BY GARRY GRUNDY
WHILE AMERICA MAY NOT proclaim to have a national religion, it certainly nurtures and has sought to preserve a national mythology. Guidelines for this utterly nuanced national religion might be found in the lyrics of “America the Beautiful,” or in the soaring words of Malcolm X or Abraham Lincoln. A religious history replete with martyrs, saints and sinners – it’s no wonder that (according to a Fox News poll) 92% of Americans believe in God; 85% in heaven; and 82% in miracles.
But like most New Englanders, front-runner John Kerry doesn’t wear his religion on his sleeve. Neither does orthodox Jewish Senator Joe Lieberman – in real life, a moderate New England politician – Joe has no doubt down-played his Jewish heritage in this particular election in exchange for a more mealy-mouthed secularism. Oddly enough, this tactic differs little from the Job-less, Gen-Xers that make up the disenfranchised Dean wing of the ailing and soul-less Democratic Party.
Nonetheless, there is an important distinction between the many New Englanders running for president and the most viable Southerner running for president.
“I’m from the South. And like most folks from the South, I went to church every Sunday.” This is how General Wesley Clark began his winter campaign through the swing-state of Arizona, a state with strong connections to the American mythology.

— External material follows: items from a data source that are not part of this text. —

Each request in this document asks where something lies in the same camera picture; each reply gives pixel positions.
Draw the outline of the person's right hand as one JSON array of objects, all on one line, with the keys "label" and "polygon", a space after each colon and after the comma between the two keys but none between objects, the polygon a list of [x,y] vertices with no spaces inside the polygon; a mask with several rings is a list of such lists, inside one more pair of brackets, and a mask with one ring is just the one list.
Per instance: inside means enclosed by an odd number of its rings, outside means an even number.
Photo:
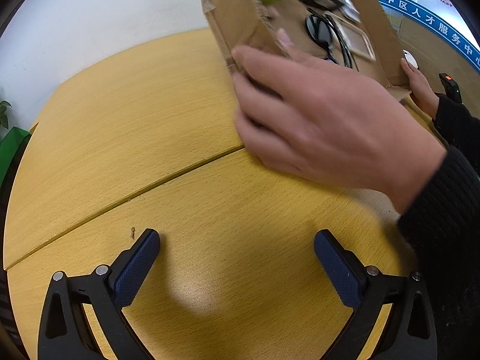
[{"label": "person's right hand", "polygon": [[407,75],[414,103],[431,119],[435,119],[439,108],[439,96],[433,91],[426,77],[405,58],[401,67]]}]

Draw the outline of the person's left hand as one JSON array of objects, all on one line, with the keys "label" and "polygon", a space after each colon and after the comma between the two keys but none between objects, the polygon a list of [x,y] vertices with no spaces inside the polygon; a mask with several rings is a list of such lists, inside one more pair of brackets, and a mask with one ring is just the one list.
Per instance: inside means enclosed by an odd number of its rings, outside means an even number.
[{"label": "person's left hand", "polygon": [[372,189],[404,212],[446,149],[377,81],[297,49],[287,57],[233,49],[241,72],[235,127],[264,166],[324,185]]}]

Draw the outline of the black sleeve right forearm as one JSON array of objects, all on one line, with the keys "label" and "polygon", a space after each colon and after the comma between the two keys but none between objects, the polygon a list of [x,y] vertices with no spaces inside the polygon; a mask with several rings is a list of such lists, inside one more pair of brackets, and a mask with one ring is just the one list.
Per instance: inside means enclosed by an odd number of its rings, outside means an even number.
[{"label": "black sleeve right forearm", "polygon": [[479,164],[479,119],[463,105],[439,94],[433,125],[442,138],[458,149],[471,164]]}]

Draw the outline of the black sleeve left forearm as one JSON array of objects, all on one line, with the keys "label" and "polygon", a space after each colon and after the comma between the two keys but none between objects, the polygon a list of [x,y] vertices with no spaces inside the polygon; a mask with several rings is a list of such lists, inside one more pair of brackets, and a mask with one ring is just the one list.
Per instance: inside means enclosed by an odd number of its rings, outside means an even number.
[{"label": "black sleeve left forearm", "polygon": [[439,359],[479,358],[479,175],[451,147],[398,229],[425,281]]}]

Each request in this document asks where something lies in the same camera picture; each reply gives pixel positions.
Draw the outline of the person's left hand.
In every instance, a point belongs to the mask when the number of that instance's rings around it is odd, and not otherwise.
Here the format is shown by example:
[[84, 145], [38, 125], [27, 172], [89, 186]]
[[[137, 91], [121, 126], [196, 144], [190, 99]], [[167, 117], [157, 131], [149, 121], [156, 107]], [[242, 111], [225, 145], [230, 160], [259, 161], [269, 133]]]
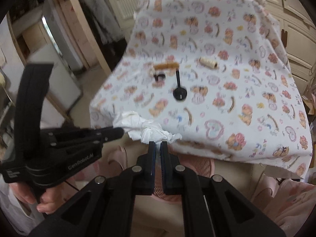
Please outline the person's left hand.
[[[34, 196], [31, 188], [23, 182], [9, 184], [14, 196], [26, 204], [35, 204], [37, 198]], [[60, 184], [53, 188], [48, 188], [39, 198], [36, 209], [40, 213], [52, 214], [64, 204], [62, 197], [63, 185]]]

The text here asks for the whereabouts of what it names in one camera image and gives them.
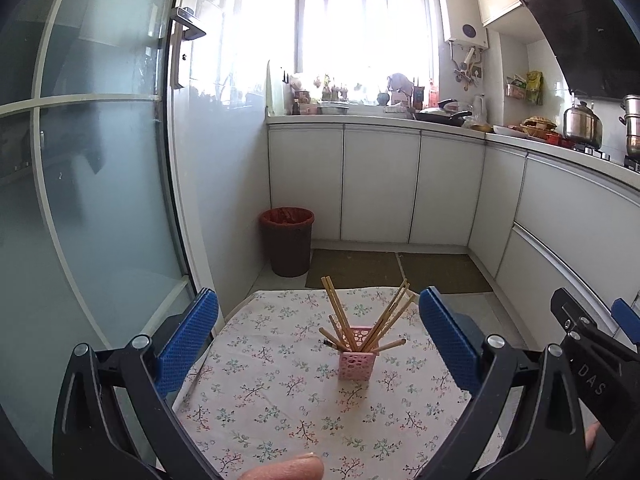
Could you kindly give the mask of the person's right hand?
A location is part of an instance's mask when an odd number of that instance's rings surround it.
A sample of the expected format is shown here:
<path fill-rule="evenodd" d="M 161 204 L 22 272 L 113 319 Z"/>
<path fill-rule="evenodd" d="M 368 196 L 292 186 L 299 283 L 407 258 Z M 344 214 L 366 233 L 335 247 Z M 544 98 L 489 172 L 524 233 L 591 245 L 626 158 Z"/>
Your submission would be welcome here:
<path fill-rule="evenodd" d="M 594 422 L 593 424 L 591 424 L 585 432 L 585 447 L 588 453 L 591 452 L 594 442 L 596 442 L 597 439 L 597 433 L 599 431 L 599 429 L 601 428 L 601 424 L 600 422 Z"/>

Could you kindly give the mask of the person's left hand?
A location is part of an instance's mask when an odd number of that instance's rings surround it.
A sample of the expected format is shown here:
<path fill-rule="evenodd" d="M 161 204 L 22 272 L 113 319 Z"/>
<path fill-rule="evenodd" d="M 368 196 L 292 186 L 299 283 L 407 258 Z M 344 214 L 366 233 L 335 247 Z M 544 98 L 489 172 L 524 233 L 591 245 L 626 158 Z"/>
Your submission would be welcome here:
<path fill-rule="evenodd" d="M 309 453 L 255 467 L 245 471 L 240 480 L 322 480 L 323 476 L 322 459 Z"/>

“We read from the Bible and prayed every morning before school. And to think in hindsight,” Clark continued apologetically, “that there were people of different faiths in the classroom there while we prayed… to think how insensitive we were; we must be sensitive to the faiths of other people in this country. We need to protect the separation of church and state.”
Swing states will certainly be critical to the Clark campaign. It turns out that while Howard Dean and John Kerry were hustling for corn-nuts in Hampshire and Iowa, Wesley Clark made Phoenix and Tucson primary winter destinations. Not a bad tactic for a man interested in taking Arizona out of Dubya’s red column of states and returning it to the blue. And if you’re talking about jobs and war in this part of the country, religion can’t be too far behind
Citing his favorite Biblical passage, Clark told the capacity Phoenix crowd: “My favorite passage comes from chapter 12 of Mark: ‘Render unto Caesar the things that are Caesar’s; and unto God, the things that are God’s.'”

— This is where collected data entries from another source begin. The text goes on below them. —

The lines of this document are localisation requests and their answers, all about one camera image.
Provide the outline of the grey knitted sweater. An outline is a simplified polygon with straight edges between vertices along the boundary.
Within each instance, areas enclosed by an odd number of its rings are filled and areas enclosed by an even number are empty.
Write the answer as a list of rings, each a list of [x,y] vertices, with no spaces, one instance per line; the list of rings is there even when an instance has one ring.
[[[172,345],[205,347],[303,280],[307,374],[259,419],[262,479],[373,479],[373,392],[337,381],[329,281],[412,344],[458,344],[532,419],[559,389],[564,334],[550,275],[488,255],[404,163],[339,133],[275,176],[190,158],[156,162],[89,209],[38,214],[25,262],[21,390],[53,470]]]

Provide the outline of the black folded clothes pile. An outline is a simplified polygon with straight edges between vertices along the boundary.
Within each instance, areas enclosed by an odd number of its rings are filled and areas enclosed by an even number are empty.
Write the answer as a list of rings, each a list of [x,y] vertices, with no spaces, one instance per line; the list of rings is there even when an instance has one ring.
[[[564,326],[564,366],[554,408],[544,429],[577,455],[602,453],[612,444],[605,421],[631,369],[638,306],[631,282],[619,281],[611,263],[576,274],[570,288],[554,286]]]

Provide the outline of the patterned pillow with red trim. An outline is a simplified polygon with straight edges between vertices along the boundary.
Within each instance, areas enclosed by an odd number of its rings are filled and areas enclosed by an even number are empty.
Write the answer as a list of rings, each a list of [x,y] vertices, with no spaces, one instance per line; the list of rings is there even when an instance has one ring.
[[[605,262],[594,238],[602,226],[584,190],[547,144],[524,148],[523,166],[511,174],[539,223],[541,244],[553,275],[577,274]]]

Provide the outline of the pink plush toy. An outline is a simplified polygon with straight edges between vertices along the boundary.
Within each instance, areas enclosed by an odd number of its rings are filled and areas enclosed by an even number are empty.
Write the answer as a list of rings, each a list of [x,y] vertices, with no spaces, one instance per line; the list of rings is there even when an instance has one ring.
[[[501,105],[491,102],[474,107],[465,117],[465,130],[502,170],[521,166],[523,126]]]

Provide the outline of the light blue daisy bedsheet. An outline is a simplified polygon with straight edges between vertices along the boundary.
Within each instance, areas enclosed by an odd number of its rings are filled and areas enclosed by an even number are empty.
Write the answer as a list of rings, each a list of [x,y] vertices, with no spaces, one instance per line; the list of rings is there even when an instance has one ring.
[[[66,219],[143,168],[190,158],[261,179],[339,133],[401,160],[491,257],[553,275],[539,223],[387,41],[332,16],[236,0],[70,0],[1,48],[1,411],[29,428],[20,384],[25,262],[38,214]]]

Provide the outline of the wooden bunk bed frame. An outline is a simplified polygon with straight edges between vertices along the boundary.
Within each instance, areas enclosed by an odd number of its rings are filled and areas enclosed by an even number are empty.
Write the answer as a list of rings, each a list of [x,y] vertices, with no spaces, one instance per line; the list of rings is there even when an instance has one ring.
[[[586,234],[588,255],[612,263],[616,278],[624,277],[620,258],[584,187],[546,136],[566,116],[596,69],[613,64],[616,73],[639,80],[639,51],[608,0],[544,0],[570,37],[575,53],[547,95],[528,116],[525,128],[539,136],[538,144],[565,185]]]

Such profundity and comfort with the Word has sparked concern over Clark’s own religious upbringing. We know that Clark was raised a Baptist, then converted to Catholicism during the Vietnam War – and currently attends a Presbyterian church. When asked during a debate in New Hampshire how he could “reconcile [his support of abortion] with Catholic doctrine,” Clark astutely replied, “I reconcile it with my own beliefs. And I do believe in the right of conscience… I understand what the Catholic doctrine is. But I have freedom of conscience. And I believe what I believe.”

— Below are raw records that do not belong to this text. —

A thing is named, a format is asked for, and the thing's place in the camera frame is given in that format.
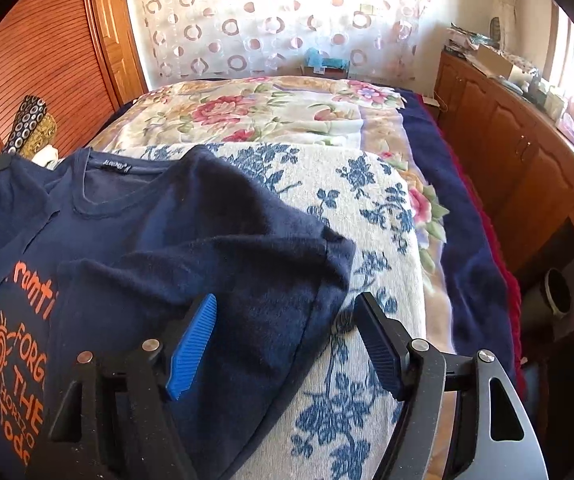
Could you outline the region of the navy printed t-shirt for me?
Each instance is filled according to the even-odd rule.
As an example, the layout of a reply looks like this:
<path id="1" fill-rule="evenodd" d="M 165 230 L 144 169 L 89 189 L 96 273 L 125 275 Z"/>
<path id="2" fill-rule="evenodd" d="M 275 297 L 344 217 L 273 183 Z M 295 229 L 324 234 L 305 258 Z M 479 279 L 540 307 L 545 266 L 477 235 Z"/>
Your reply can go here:
<path id="1" fill-rule="evenodd" d="M 352 240 L 196 146 L 152 162 L 81 150 L 0 172 L 0 479 L 24 478 L 82 352 L 121 356 L 212 295 L 191 389 L 171 404 L 196 474 L 229 479 L 319 356 Z"/>

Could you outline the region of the blue floral white blanket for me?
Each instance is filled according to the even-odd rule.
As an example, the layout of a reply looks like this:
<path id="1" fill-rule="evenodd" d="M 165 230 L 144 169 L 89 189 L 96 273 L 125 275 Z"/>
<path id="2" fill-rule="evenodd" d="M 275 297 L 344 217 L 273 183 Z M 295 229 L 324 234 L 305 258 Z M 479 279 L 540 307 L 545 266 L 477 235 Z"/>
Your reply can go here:
<path id="1" fill-rule="evenodd" d="M 198 296 L 217 322 L 173 434 L 202 479 L 365 479 L 400 405 L 380 385 L 353 318 L 357 246 L 208 146 L 173 159 L 120 154 L 129 178 L 176 171 L 146 210 L 155 240 L 117 262 L 101 342 L 165 348 Z"/>

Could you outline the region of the navy blue bed sheet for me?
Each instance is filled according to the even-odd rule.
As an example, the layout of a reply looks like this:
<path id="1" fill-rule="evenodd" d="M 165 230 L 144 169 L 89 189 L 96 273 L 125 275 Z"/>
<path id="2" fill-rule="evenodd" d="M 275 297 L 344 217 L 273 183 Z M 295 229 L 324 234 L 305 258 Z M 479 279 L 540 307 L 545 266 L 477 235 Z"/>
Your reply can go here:
<path id="1" fill-rule="evenodd" d="M 416 165 L 448 210 L 440 263 L 452 306 L 455 350 L 465 356 L 491 350 L 515 378 L 519 344 L 511 322 L 518 313 L 518 285 L 506 269 L 491 221 L 423 100 L 411 90 L 400 93 L 405 100 L 403 126 Z"/>

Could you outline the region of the long wooden side cabinet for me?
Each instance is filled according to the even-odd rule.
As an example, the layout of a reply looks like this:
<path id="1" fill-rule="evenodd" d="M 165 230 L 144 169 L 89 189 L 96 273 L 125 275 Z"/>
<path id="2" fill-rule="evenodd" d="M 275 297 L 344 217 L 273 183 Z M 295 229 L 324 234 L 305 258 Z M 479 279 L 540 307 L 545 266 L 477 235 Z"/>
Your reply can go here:
<path id="1" fill-rule="evenodd" d="M 509 270 L 520 281 L 566 253 L 574 229 L 574 146 L 529 102 L 443 52 L 434 96 L 439 125 L 491 219 Z"/>

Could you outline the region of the floral pink quilt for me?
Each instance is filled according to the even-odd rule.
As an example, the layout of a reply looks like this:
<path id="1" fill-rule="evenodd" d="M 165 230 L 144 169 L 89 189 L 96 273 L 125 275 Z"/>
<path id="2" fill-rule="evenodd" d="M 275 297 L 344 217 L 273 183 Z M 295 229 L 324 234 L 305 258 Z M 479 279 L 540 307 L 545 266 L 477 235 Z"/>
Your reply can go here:
<path id="1" fill-rule="evenodd" d="M 355 80 L 280 76 L 170 84 L 136 99 L 97 151 L 173 159 L 208 146 L 357 246 L 350 290 L 442 350 L 452 306 L 440 259 L 450 212 L 403 116 L 418 101 Z"/>

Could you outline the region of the black circle pattern pillow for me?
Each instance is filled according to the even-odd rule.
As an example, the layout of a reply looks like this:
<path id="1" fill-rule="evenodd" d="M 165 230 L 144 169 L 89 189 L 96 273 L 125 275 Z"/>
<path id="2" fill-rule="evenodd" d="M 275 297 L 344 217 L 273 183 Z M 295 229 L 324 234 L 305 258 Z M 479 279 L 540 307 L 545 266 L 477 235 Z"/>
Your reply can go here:
<path id="1" fill-rule="evenodd" d="M 55 119 L 48 113 L 48 104 L 38 96 L 25 96 L 13 120 L 13 127 L 0 154 L 0 170 L 10 155 L 33 159 L 56 134 Z"/>

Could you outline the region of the blue toy on box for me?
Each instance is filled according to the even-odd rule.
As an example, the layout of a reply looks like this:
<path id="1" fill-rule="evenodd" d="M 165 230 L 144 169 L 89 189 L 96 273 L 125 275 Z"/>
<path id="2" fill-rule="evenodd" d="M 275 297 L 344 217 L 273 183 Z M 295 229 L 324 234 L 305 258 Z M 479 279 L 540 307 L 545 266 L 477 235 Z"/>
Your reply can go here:
<path id="1" fill-rule="evenodd" d="M 347 72 L 350 68 L 350 62 L 343 58 L 330 58 L 323 51 L 310 48 L 305 52 L 304 66 L 311 68 L 314 73 L 320 74 L 327 72 L 327 70 Z"/>

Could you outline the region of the cardboard box on cabinet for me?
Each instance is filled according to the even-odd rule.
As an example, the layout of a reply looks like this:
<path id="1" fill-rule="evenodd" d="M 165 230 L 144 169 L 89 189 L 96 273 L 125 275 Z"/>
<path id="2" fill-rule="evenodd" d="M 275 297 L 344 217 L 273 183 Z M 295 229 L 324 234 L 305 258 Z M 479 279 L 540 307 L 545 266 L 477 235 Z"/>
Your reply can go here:
<path id="1" fill-rule="evenodd" d="M 522 74 L 522 70 L 516 64 L 489 46 L 480 46 L 474 58 L 492 75 L 502 76 L 509 80 L 516 79 Z"/>

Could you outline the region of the circle pattern sheer curtain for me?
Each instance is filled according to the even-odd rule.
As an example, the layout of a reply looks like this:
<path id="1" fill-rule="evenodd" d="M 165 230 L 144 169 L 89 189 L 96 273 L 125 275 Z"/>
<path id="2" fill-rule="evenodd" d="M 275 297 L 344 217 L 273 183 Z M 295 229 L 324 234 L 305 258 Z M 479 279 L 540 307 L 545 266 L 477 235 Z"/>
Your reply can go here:
<path id="1" fill-rule="evenodd" d="M 127 0 L 147 84 L 299 73 L 310 48 L 352 77 L 414 79 L 431 0 Z"/>

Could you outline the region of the wooden slatted wardrobe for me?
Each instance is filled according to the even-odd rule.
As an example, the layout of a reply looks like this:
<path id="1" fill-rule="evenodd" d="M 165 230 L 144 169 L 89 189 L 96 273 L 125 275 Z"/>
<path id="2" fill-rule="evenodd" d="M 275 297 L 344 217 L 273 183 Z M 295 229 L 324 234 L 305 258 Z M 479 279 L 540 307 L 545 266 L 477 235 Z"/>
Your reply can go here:
<path id="1" fill-rule="evenodd" d="M 48 104 L 68 155 L 145 91 L 127 0 L 19 0 L 0 23 L 0 151 L 24 96 Z"/>

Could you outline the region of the beige side window curtain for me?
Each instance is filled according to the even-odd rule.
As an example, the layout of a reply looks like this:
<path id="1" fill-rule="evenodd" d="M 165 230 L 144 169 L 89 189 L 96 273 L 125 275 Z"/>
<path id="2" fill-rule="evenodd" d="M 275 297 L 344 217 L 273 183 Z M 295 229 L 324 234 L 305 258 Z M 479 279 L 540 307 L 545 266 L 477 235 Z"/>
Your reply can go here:
<path id="1" fill-rule="evenodd" d="M 496 18 L 500 50 L 515 55 L 524 55 L 524 0 L 493 0 L 492 18 Z"/>

Speaking in opposition to President George W. Bush’s faith-based initiative program, General Clark displays an uncanny understanding of this tenuous relationship between what is God’s and what is Caesar’s. Clark’s response to the Bush plan and the personal attack on his faith show his sensitivity to the plurality of faiths he has already embraced, and lets the electorate know where this president will stand on preserving that oft-confused and delicate balance between Caesar and God.
The Ninth Circuit decision to remove the “under God” from the pledge sits on a trajectory that is hopelessly at odds with the electorate. This bizarro bifurcation further undermines Clark’s desert sermon by taking away that which many perceive to be God’s. Such a hallowing-out transforms once-rote American rituals into something unrecognizable to a plurality of its citizenry, requiring Americans to renounce the mythology that has conferred so many generations with drive, purpose and good blessing.
What young man or woman is going to lay down his life for a country that recognizes no God but the S&P 500?
Does that mean we remove all religious references from the public domain? Does that mean that even rote expressions like “In God We Trust” and “God Bless America” will meet the same fate as the pledge? All because we haven’t found the right words to explain this nation’s relationship with the Divine and its plurality of faiths?
God may own the church; and Caesar may own the state; but Clark offers all Americans part ownership of an American mythology where freedom of conscience and individual choice reign supreme, and not the coercive whims of pontiffs, mullahs or an American president.
Garry Grundy’s column appears bi-weekly.